## Work order
When you reply, transcribe every line of the data below exactly.

______________________________

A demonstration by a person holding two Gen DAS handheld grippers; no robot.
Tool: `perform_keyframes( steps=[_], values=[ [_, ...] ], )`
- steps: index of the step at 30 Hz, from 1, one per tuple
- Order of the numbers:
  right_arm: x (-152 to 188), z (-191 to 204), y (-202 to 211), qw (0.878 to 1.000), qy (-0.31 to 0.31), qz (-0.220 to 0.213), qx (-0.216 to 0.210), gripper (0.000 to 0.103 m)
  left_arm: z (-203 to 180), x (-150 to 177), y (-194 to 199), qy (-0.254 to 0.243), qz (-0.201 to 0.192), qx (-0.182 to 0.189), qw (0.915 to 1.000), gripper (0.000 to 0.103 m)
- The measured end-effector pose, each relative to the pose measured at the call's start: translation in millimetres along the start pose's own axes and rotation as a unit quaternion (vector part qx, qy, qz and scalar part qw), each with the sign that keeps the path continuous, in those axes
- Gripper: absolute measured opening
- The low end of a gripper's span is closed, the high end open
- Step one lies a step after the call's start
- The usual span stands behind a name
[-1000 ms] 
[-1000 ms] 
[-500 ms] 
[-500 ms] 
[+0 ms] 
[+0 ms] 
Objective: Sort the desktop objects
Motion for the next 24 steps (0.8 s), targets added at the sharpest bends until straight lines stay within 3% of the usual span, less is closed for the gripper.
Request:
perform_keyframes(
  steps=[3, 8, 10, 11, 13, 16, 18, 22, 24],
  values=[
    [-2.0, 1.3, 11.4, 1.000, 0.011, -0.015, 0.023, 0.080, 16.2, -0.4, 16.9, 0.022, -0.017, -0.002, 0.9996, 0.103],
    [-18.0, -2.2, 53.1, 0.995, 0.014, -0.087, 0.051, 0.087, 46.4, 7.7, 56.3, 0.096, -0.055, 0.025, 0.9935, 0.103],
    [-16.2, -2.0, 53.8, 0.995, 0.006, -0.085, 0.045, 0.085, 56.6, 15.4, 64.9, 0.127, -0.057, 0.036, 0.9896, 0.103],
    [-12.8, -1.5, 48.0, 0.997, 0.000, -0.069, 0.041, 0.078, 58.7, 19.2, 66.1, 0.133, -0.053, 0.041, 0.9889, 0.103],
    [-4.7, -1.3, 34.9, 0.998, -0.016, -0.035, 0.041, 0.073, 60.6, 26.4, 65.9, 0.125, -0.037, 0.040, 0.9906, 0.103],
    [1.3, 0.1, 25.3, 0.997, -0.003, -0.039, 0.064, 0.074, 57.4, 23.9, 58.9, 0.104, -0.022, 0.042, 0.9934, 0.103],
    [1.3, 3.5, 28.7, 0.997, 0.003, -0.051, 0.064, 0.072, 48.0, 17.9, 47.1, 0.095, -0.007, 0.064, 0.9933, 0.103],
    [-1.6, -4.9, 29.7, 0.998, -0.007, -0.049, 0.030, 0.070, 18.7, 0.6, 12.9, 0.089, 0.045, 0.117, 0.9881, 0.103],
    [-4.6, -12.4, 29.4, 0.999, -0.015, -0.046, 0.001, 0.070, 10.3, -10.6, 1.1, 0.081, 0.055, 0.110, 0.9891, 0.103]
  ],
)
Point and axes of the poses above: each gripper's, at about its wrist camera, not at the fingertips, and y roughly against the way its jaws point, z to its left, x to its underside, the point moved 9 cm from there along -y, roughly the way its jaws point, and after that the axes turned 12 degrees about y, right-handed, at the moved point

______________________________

## Solution to this exercise
A demonstration by a person holding two Gen DAS handheld grippers; no robot.
Tool: `perform_keyframes( steps=[_], values=[ [_, ...] ], )`
- steps: index of the step at 30 Hz, from 1, one per tuple
- Order of the numbers:
  right_arm: x (-152 to 188), z (-191 to 204), y (-202 to 211), qw (0.878 to 1.000), qy (-0.31 to 0.31), qz (-0.220 to 0.213), qx (-0.216 to 0.210), gripper (0.000 to 0.103 m)
  left_arm: z (-203 to 180), x (-150 to 177), y (-194 to 199), qy (-0.254 to 0.243), qz (-0.201 to 0.192), qx (-0.182 to 0.189), qw (0.915 to 1.000), gripper (0.000 to 0.103 m)
- The measured end-effector pose, each relative to the pose measured at the call's start: translation in millimetres along the start pose's own axes and rotation as a unit quaternion (vector part qx, qy, qz and scalar part qw), each with the sign that keeps the path continuous, in those axes
- Gripper: absolute measured opening
- The low end of a gripper's span is closed, the high end open
- Step one lies a step after the call's start
- The usual span stands behind a name
[-1000 ms] 
[-1000 ms] 
[-500 ms] 
[-500 ms] 
[+0 ms] 
[+0 ms] 
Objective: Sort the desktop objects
Motion for the next 24 steps (0.8 s), targets added at the sharpest bends until straight lines stay within 3% of the usual span, less is closed for the gripper.
Request:
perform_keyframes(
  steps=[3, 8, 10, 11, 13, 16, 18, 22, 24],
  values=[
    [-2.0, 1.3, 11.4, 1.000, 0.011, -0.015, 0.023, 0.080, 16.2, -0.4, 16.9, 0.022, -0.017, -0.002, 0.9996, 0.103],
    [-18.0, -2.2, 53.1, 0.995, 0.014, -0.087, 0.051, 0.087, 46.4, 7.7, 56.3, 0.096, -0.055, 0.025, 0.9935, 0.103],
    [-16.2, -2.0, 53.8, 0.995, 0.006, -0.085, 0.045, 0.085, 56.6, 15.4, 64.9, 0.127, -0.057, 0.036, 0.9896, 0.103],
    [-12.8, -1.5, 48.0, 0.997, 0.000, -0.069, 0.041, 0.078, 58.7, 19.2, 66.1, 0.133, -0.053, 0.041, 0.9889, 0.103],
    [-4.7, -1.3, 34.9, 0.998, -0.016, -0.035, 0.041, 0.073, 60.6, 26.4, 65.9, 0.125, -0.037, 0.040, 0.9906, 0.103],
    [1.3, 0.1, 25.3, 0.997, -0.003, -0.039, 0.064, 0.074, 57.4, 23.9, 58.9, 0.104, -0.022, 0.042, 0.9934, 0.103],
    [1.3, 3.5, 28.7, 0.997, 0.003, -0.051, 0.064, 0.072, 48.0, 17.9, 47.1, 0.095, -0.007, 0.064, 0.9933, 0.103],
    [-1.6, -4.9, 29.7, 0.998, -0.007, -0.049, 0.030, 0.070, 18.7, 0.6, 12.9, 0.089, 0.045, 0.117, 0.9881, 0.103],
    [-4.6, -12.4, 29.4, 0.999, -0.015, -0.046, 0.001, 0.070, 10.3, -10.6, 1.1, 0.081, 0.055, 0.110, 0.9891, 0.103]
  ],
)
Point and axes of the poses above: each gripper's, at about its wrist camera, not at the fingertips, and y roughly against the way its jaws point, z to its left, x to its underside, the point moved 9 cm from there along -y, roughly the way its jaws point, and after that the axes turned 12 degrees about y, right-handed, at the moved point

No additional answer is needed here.